* Task to complete:
Whatever appears in the records should be given again exactly, down to the last mark.

* Extracted data:
⟨
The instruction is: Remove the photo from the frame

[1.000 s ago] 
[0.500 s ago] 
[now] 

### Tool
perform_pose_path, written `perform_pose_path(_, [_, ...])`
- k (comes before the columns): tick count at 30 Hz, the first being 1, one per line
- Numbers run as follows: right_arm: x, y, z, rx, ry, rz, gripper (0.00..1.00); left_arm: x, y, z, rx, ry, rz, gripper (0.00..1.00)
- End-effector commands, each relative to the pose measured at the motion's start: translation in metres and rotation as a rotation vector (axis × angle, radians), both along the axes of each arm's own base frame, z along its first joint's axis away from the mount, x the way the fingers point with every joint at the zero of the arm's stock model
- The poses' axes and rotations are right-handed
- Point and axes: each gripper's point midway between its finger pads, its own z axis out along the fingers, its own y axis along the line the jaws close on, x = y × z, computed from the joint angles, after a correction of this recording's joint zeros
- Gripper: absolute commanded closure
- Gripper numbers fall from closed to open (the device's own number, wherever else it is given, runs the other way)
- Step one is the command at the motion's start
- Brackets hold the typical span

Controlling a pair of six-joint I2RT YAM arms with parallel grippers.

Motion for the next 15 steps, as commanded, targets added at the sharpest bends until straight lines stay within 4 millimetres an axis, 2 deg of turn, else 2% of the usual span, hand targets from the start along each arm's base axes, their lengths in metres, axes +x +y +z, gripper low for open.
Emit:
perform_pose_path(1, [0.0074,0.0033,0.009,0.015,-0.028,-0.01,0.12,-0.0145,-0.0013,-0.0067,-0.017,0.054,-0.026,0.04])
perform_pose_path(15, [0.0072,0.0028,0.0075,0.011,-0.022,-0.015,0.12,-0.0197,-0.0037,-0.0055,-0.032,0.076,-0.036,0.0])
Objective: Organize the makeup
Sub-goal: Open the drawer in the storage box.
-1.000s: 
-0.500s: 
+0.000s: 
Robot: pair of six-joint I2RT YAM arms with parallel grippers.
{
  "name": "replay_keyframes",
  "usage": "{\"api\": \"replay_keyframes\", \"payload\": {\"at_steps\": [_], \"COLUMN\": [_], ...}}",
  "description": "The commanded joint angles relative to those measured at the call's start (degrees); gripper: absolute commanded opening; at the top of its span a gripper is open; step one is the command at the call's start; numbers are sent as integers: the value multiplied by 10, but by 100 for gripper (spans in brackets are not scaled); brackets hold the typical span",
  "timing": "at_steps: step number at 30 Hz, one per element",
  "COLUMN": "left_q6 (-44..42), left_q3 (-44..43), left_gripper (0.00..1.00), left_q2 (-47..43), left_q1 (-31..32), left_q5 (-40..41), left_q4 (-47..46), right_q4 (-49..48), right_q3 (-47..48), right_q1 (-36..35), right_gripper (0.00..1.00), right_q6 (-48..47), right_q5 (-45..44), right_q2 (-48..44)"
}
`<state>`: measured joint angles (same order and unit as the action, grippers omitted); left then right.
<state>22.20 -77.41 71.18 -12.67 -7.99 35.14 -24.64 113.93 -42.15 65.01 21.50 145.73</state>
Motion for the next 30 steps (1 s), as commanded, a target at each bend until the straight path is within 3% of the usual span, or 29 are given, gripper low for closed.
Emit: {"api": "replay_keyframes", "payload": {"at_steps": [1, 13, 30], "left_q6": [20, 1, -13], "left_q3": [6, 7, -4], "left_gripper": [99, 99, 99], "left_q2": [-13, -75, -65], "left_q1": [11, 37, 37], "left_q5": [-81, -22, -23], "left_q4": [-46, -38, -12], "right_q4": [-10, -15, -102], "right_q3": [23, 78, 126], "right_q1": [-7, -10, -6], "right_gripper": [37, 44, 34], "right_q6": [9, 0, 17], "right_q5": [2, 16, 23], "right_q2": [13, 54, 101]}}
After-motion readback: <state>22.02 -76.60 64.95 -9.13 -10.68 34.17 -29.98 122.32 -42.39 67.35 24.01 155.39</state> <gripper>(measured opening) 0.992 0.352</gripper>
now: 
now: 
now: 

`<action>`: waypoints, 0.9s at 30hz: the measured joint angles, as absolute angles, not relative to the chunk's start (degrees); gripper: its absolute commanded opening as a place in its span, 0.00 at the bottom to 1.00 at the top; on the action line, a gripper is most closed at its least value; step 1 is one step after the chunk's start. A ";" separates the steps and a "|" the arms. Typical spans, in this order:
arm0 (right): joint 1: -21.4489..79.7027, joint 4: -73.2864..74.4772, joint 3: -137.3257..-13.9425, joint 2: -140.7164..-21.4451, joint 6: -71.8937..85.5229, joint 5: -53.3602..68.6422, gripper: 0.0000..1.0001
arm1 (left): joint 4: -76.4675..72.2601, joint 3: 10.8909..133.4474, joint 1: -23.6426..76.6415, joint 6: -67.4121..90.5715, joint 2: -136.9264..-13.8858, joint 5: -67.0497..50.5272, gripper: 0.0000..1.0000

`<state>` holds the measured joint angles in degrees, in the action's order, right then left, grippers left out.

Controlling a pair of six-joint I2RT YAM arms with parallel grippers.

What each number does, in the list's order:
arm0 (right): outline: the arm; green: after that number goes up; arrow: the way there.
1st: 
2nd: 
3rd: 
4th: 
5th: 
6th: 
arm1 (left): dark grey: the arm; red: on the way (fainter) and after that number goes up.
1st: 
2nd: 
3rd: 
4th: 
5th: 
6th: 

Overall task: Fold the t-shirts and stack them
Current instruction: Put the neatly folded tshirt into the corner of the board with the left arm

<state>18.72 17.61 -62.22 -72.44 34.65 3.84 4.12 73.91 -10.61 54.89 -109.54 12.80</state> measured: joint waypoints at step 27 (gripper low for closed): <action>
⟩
* Response:
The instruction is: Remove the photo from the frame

[1.000 s ago] 
[0.500 s ago] 
[now] 

### Tool
perform_pose_path, written `perform_pose_path(_, [_, ...])`
- k (comes before the columns): tick count at 30 Hz, the first being 1, one per line
- Numbers run as follows: right_arm: x, y, z, rx, ry, rz, gripper (0.00..1.00); left_arm: x, y, z, rx, ry, rz, gripper (0.00..1.00)
- End-effector commands, each relative to the pose measured at the motion's start: translation in metres and rotation as a rotation vector (axis × angle, radians), both along the axes of each arm's own base frame, z along its first joint's axis away from the mount, x the way the fingers point with every joint at the zero of the arm's stock model
- The poses' axes and rotations are right-handed
- Point and axes: each gripper's point midway between its finger pads, its own z axis out along the fingers, its own y axis along the line the jaws close on, x = y × z, computed from the joint angles, after a correction of this recording's joint zeros
- Gripper: absolute commanded closure
- Gripper numbers fall from closed to open (the device's own number, wherever else it is given, runs the other way)
- Step one is the command at the motion's start
- Brackets hold the typical span

Controlling a pair of six-joint I2RT YAM arms with parallel grippers.

Motion for the next 15 steps, as commanded, targets added at the sharpest bends until straight lines stay within 4 millimetres an axis, 2 deg of turn, else 2% of the usual span, hand targets from the start along each arm's base axes, their lengths in metres, axes +x +y +z, gripper low for open.
Emit:
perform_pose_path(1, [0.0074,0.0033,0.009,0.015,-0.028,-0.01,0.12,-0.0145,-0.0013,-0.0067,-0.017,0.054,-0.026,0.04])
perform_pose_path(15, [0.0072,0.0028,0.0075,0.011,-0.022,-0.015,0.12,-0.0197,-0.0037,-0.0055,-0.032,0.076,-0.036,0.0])
Objective: Organize the makeup
Sub-goal: Open the drawer in the storage box.
-1.000s: 
-0.500s: 
+0.000s: 
Robot: pair of six-joint I2RT YAM arms with parallel grippers.
{
  "name": "replay_keyframes",
  "usage": "{\"api\": \"replay_keyframes\", \"payload\": {\"at_steps\": [_], \"COLUMN\": [_], ...}}",
  "description": "The commanded joint angles relative to those measured at the call's start (degrees); gripper: absolute commanded opening; at the top of its span a gripper is open; step one is the command at the call's start; numbers are sent as integers: the value multiplied by 10, but by 100 for gripper (spans in brackets are not scaled); brackets hold the typical span",
  "timing": "at_steps: step number at 30 Hz, one per element",
  "COLUMN": "left_q6 (-44..42), left_q3 (-44..43), left_gripper (0.00..1.00), left_q2 (-47..43), left_q1 (-31..32), left_q5 (-40..41), left_q4 (-47..46), right_q4 (-49..48), right_q3 (-47..48), right_q1 (-36..35), right_gripper (0.00..1.00), right_q6 (-48..47), right_q5 (-45..44), right_q2 (-48..44)"
}
`<state>`: measured joint angles (same order and unit as the action, grippers omitted); left then right.
<state>22.20 -77.41 71.18 -12.67 -7.99 35.14 -24.64 113.93 -42.15 65.01 21.50 145.73</state>
Motion for the next 30 steps (1 s), as commanded, a target at each bend until the straight path is within 3% of the usual span, or 29 are given, gripper low for closed.
Emit: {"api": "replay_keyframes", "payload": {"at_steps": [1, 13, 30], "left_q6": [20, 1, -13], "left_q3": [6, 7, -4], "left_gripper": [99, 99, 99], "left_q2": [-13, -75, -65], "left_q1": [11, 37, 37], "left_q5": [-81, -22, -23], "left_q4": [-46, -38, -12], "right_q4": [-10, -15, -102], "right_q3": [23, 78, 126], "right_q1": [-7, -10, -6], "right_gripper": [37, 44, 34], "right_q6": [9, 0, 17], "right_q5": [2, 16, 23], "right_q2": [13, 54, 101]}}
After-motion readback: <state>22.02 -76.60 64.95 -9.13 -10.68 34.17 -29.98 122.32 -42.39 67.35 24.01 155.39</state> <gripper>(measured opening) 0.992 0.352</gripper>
now: 
now: 
now: 

`<action>`: waypoints, 0.9s at 30hz: the measured joint angles, as absolute angles, not relative to the chunk's start (degrees); gripper: its absolute commanded opening as a place in its span, 0.00 at the bottom to 1.00 at the top; on the action line, a gripper is most closed at its least value; step 1 is one step after the chunk's start. A ";" separates the steps and a "|" the arms. Typical spans, in this order:
arm0 (right): joint 1: -21.4489..79.7027, joint 4: -73.2864..74.4772, joint 3: -137.3257..-13.9425, joint 2: -140.7164..-21.4451, joint 6: -71.8937..85.5229, joint 5: -53.3602..68.6422, gripper: 0.0000..1.0001
arm1 (left): joint 4: -76.4675..72.2601, joint 3: 10.8909..133.4474, joint 1: -23.6426..76.6415, joint 6: -67.4121..90.5715, joint 2: -136.9264..-13.8858, joint 5: -67.0497..50.5272, gripper: 0.0000..1.0000

`<state>` holds the measured joint angles in degrees, in the action's order, right then left, grippers left out.

Controlling a pair of six-joint I2RT YAM arms with parallel grippers.

What each number does, in the list's order:
arm0 (right): outline: the arm; green: after that number goes up; arrow: the way there.
1st: 
2nd: 
3rd: 
4th: 
5th: 
6th: 
arm1 (left): dark grey: the arm; red: on the way (fainter) and after that number goes up.
1st: 
2nd: 
3rd: 
4th: 
5th: 
6th: 

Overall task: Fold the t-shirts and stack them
Current instruction: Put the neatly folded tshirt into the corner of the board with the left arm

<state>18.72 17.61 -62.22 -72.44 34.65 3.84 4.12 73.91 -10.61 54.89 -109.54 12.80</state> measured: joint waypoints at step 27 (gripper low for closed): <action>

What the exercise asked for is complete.